In 2016, speaking to the local chapter of the American Advertising Federation, McKnight called himself a self-taught marketer who targeted surrounding cities to lure fans to his hometown.
“If you were driving up to Forecastle from Nashville, I wanted you to see at least four to six Nashville artists performing at the festival,” he said. “I wanted them to see at least two to three Nashville environmental organizations. I wanted to see Grimey’s, the record store there with a shop.”
That growth started at Tyler Park and by 2004 featured acts from surrounding cities. The following year, Forecastle packed a crowd into Cherokee Park not seen since British grunge-rockers Bush headlined a radio-station concert there in the mid-’90s.
(SIDENOTE: Just a few years after that 1995 Louisville show, Bush headlined before a crowd of 250,000 at Woodstock ’99. Bush last came to town in 2017, playing at Fourth Street Live! Eternal growth is rare in the music biz.)
Four years in, Forecastle grew to the point where it had bona-fide headliners in 2006 at the Mellwood Arts Center, indie-pioneers The Apples in Stereo and Sleater-Kinney. Forecastle promised in 2007 to go national and it did.
The nautical-themed phenomenon finally arrived on the water, hitting the Belvedere with headliners De La Soul, Girl Talk, and Particle. The lineup also included an early version of 2018 Forecastle act Wax Fang, of Louisville.
From there the ship set sail in deeper waters and caught wind: 2008 featured plenty of jambands (Disco Biscuits, Ekoostik Hookah, Groovatron) and hip-hop-based performances (Z-Trip, Del the Funky Homosapien and Wu-Tang Clan member GZA), tacking more flags onto the mast of Music. Art. Activism.
The hull burst open in 2009, with a lineup loaded with up-and-coming acts that would rival any sized production today: Widespread Panic, The Black Keys, The Black Crowes, The Avett Brothers, Pretty Lights, Cage the Elephant and Umphrey’s McGee among many other noteworthy names. It’s insane to consider that all of this once went down at The Belvedere. Check out the complete lineup here and try to imagine this being contained to one city block of downtown Louisville.
The following year brought Forecastle to its destined home where it remains today, Waterfront Park. A brief partnership with Cincinnatti’s Nederlander Entertainment helped load a lineup led by the return of Widespread Panic, along with the Smashing Pumpkins, The Flaming Lips and Drive-By Truckers.
Forecastle 2010 (Source: WAVE 3 News)Then, Forecastle was no more. For one year.
As McKnight formed the current partnership with AC Entertainment, of Bonnaroo fame, a “Halfway to Forecastle” event served as a holdover for hardcore fans until bigger and better acts would come in 2012. It was much like a late-night rave on The Farm in Manchester, Tenn., home of Bonnaroo, featuring Pretty Lights, Big Boi, RJD2, MiMOSA and Gramatik.
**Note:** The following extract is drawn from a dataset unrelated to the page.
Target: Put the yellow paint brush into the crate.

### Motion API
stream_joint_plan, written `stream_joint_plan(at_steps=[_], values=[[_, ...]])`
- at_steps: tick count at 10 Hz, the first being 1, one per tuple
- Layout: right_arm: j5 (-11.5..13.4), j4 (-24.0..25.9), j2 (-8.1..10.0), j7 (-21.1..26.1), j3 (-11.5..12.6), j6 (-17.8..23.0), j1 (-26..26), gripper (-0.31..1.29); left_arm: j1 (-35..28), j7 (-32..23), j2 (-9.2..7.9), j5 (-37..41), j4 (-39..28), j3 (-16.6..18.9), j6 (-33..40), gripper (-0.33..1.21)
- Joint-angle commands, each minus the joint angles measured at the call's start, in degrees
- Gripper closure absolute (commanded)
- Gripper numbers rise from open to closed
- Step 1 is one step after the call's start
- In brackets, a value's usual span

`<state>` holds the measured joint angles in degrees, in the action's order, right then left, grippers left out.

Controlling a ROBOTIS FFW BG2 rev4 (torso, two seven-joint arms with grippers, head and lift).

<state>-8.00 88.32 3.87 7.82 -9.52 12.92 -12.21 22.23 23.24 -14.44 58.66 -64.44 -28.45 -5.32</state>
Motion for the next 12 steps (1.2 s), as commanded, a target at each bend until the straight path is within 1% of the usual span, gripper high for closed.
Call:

The partnership has driven the modern era of Forecastle, highlighted by performances in recent years by My Morning Jacket, Jack White, Bassnectar, String Cheese Incident, Outkast, Wilco, Sam Smith, LCD Soundsytem, Beck and Weezer.
While Forecastle’s voyage ultimately has drawn attention nationwide, its rudder has remained pointed at Louisville. More than a dozen acts on the 2018 bill come from the Louisville area or Kentucky at large. The festival also features local businesses, food trucks and has a special section devoted to the signature craft of the land, bourbonism.
The festival’s activism component has grown into the Forecastle Foundation, which this year celebrated $400,000 in overall giving, aimed at protecting fragile but biologically diverse lands throughout the world. Moving forward, Forecastle has a deal with the city to stay anchored at Waterfront Park through at least 2020, a number fitting for the visionary grassroots work of a onetime local musician who grew his local idea into a Louisville icon.